## WHAT YOU SHOULD DO
Lines of the data that contain the word "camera" are the ones to copy.

Collected data:

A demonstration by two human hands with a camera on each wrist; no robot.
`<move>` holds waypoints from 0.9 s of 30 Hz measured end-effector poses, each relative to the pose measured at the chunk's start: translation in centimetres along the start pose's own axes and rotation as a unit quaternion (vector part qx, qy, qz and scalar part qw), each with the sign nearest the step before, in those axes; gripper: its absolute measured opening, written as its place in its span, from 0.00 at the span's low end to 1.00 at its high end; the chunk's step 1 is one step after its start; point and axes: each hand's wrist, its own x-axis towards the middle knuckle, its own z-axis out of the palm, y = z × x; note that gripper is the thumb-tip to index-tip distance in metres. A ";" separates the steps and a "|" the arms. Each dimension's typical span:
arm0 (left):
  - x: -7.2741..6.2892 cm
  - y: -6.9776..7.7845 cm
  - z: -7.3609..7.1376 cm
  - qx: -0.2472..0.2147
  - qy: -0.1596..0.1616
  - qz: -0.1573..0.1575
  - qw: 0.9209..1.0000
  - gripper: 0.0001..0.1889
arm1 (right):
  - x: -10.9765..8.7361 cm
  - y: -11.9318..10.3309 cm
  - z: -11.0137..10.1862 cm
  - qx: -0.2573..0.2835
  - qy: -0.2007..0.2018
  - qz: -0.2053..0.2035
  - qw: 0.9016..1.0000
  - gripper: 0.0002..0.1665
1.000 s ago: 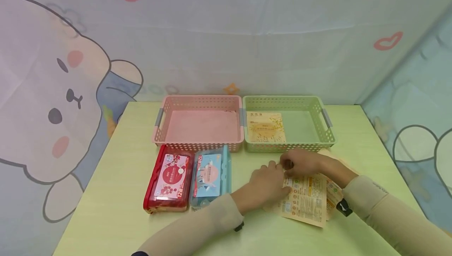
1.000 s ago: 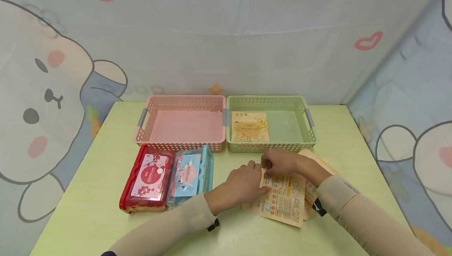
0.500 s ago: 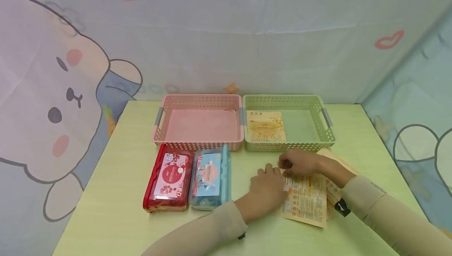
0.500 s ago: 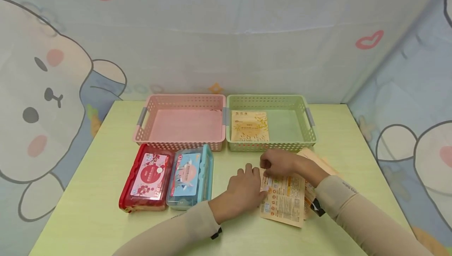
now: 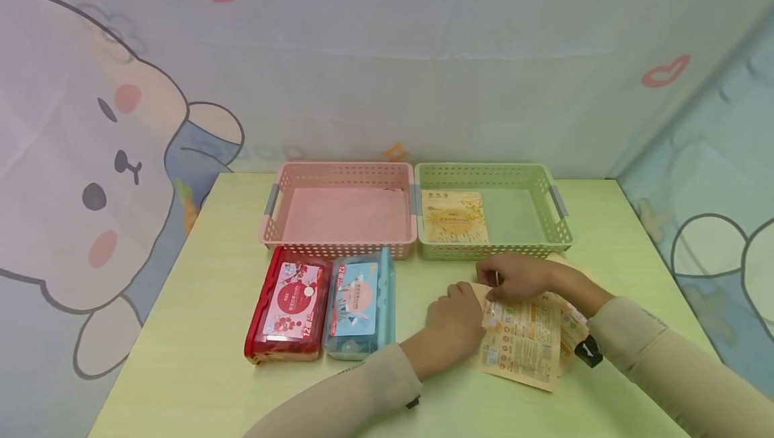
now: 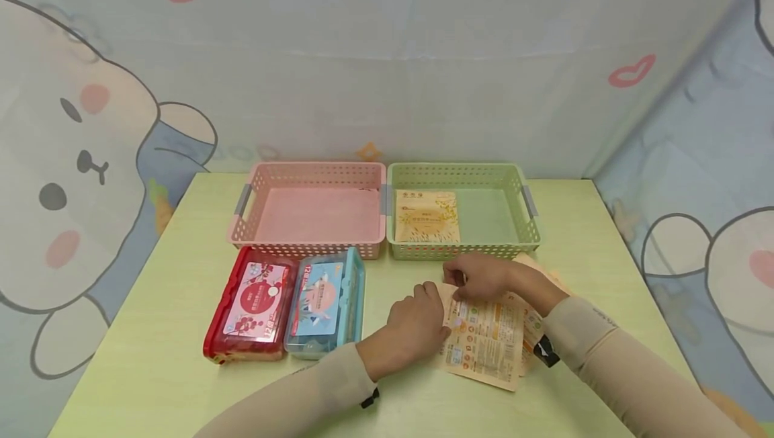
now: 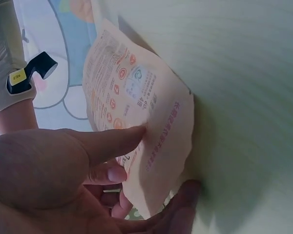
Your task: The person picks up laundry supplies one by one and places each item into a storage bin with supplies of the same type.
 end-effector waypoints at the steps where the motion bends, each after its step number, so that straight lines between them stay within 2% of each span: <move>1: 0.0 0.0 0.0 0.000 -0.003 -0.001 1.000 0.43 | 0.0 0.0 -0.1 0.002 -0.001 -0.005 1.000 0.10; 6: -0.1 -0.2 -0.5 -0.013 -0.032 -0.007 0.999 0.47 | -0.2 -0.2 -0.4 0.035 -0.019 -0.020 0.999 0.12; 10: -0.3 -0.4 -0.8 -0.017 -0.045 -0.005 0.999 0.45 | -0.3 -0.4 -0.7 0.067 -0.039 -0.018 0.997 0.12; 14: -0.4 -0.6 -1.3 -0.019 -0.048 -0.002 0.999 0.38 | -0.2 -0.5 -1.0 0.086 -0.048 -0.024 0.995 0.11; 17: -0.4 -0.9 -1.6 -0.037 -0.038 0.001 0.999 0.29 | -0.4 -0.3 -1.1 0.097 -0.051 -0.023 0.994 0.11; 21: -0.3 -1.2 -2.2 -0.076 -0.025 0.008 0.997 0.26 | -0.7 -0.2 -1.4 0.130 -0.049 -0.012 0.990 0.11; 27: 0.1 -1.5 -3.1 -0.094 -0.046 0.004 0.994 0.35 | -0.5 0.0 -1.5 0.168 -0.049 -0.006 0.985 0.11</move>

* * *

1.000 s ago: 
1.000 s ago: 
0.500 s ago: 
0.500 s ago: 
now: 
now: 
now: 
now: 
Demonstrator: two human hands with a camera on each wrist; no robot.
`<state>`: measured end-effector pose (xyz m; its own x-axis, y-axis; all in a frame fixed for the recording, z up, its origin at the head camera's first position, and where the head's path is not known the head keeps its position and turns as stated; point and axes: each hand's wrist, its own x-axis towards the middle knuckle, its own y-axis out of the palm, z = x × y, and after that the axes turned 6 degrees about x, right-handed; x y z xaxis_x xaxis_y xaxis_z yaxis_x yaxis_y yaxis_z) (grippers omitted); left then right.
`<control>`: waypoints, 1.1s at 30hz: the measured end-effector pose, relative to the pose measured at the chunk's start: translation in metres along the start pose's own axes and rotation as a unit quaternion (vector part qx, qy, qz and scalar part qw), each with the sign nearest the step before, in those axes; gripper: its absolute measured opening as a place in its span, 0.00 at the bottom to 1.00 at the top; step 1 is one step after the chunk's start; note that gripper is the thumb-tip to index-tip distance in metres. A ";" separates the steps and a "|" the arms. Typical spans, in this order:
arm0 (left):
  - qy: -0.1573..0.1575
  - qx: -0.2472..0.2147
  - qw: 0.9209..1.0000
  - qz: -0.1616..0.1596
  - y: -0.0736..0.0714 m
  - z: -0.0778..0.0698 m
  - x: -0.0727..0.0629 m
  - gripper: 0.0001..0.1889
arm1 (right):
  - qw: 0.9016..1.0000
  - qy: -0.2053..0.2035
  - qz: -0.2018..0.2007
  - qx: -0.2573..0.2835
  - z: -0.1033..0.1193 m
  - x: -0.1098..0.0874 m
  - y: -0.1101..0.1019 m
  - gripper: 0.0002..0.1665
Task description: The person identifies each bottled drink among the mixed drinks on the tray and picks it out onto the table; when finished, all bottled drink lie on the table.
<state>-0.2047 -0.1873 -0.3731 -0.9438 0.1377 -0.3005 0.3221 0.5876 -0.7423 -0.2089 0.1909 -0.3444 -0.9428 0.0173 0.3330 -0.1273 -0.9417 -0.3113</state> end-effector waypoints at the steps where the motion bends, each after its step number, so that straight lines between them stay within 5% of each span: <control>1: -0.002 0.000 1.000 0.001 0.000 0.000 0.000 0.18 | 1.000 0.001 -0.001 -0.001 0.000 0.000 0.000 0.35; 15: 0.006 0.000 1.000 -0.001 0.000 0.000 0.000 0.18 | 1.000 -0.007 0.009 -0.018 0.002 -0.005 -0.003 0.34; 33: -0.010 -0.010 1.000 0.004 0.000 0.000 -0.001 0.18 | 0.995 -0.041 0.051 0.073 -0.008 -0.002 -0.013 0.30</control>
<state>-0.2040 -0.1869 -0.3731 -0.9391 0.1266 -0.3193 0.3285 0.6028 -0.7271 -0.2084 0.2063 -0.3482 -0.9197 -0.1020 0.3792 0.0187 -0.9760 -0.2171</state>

## EXPECTED ANSWER
A demonstration by two human hands with a camera on each wrist; no robot.
Demonstrator: two human hands with a camera on each wrist; no robot.
`<state>`: measured end-effector pose (xyz m; its own x-axis, y-axis; all in a frame fixed for the recording, z up, its origin at the head camera's first position, and where the head's path is not known the head keeps its position and turns as stated; point and axes: each hand's wrist, its own x-axis towards the middle knuckle, its own y-axis out of the palm, z = x × y, and after that the axes turned 6 degrees about x, right-handed; x y z xaxis_x xaxis_y xaxis_z yaxis_x yaxis_y yaxis_z) (grippers omitted); left then right.

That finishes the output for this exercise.